## WORK TASK
The answer should be an exact copy of the data.
+++++
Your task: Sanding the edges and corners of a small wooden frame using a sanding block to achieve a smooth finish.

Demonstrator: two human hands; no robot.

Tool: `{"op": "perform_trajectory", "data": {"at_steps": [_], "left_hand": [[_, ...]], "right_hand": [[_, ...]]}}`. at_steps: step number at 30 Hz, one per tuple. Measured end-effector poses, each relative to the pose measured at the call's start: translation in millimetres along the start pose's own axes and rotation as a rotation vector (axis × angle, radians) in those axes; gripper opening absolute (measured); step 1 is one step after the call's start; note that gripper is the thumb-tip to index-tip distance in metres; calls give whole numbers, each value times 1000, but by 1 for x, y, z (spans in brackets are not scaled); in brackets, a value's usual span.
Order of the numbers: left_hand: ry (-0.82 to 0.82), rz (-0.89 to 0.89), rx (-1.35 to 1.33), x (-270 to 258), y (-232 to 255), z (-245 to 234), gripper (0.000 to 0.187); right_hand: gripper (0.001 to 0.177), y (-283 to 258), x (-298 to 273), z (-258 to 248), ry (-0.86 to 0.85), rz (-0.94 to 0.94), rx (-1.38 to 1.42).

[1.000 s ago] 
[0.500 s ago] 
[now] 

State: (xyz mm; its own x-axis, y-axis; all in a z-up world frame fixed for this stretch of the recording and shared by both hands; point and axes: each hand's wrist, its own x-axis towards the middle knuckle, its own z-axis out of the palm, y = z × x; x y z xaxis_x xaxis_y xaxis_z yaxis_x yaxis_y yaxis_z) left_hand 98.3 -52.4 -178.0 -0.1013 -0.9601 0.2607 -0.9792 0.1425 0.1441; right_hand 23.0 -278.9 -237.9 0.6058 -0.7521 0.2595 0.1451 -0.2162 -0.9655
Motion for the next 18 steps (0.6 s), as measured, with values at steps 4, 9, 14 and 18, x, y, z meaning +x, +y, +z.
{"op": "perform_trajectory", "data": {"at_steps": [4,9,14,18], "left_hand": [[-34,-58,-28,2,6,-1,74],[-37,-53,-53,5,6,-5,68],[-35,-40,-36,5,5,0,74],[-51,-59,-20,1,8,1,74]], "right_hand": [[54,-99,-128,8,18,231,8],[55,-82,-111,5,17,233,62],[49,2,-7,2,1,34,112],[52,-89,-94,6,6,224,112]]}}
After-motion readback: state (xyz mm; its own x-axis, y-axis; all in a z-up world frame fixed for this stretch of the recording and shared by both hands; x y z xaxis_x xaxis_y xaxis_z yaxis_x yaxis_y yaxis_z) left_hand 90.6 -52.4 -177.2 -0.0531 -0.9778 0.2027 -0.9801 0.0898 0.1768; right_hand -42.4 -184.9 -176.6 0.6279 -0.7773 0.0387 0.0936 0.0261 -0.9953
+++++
## TASK RESULT
Your task: Sanding the edges and corners of a small wooden frame using a sanding block to achieve a smooth finish.

Demonstrator: two human hands; no robot.

Tool: `{"op": "perform_trajectory", "data": {"at_steps": [_], "left_hand": [[_, ...]], "right_hand": [[_, ...]]}}`. at_steps: step number at 30 Hz, one per tuple. Measured end-effector poses, each relative to the pose measured at the call's start: translation in millimetres along the start pose's own axes and rotation as a rotation vector (axis × angle, radians) in those axes; gripper opening absolute (measured); step 1 is one step after the call's start; note that gripper is the thumb-tip to index-tip distance in metres; calls give whole numbers, each value times 1000, but by 1 for x, y, z (spans in brackets are not scaled); in brackets, a value's usual span.
Order of the numbers: left_hand: ry (-0.82 to 0.82), rz (-0.89 to 0.89), rx (-1.35 to 1.33), x (-270 to 258), y (-232 to 255), z (-245 to 234), gripper (0.000 to 0.187); right_hand: gripper (0.001 to 0.177), y (-283 to 258), x (-298 to 273), z (-258 to 248), ry (-0.86 to 0.85), rz (-0.94 to 0.94), rx (-1.38 to 1.42).

[1.000 s ago] 
[0.500 s ago] 
[now] 

State: (xyz mm; its own x-axis, y-axis; all in a z-up world frame fixed for this stretch of the recording and shared by both hands; point and axes: each hand's wrist, its own x-axis towards the middle knuckle, its own z-axis out of the palm, y = z × x; x y z xaxis_x xaxis_y xaxis_z yaxis_x yaxis_y yaxis_z) left_hand 98.3 -52.4 -178.0 -0.1013 -0.9601 0.2607 -0.9792 0.1425 0.1441; right_hand 23.0 -278.9 -237.9 0.6058 -0.7521 0.2595 0.1451 -0.2162 -0.9655
Motion for the next 18 steps (0.6 s), as measured, with values at steps 4, 9, 14 and 18, x, y, z meaning +x, +y, +z.
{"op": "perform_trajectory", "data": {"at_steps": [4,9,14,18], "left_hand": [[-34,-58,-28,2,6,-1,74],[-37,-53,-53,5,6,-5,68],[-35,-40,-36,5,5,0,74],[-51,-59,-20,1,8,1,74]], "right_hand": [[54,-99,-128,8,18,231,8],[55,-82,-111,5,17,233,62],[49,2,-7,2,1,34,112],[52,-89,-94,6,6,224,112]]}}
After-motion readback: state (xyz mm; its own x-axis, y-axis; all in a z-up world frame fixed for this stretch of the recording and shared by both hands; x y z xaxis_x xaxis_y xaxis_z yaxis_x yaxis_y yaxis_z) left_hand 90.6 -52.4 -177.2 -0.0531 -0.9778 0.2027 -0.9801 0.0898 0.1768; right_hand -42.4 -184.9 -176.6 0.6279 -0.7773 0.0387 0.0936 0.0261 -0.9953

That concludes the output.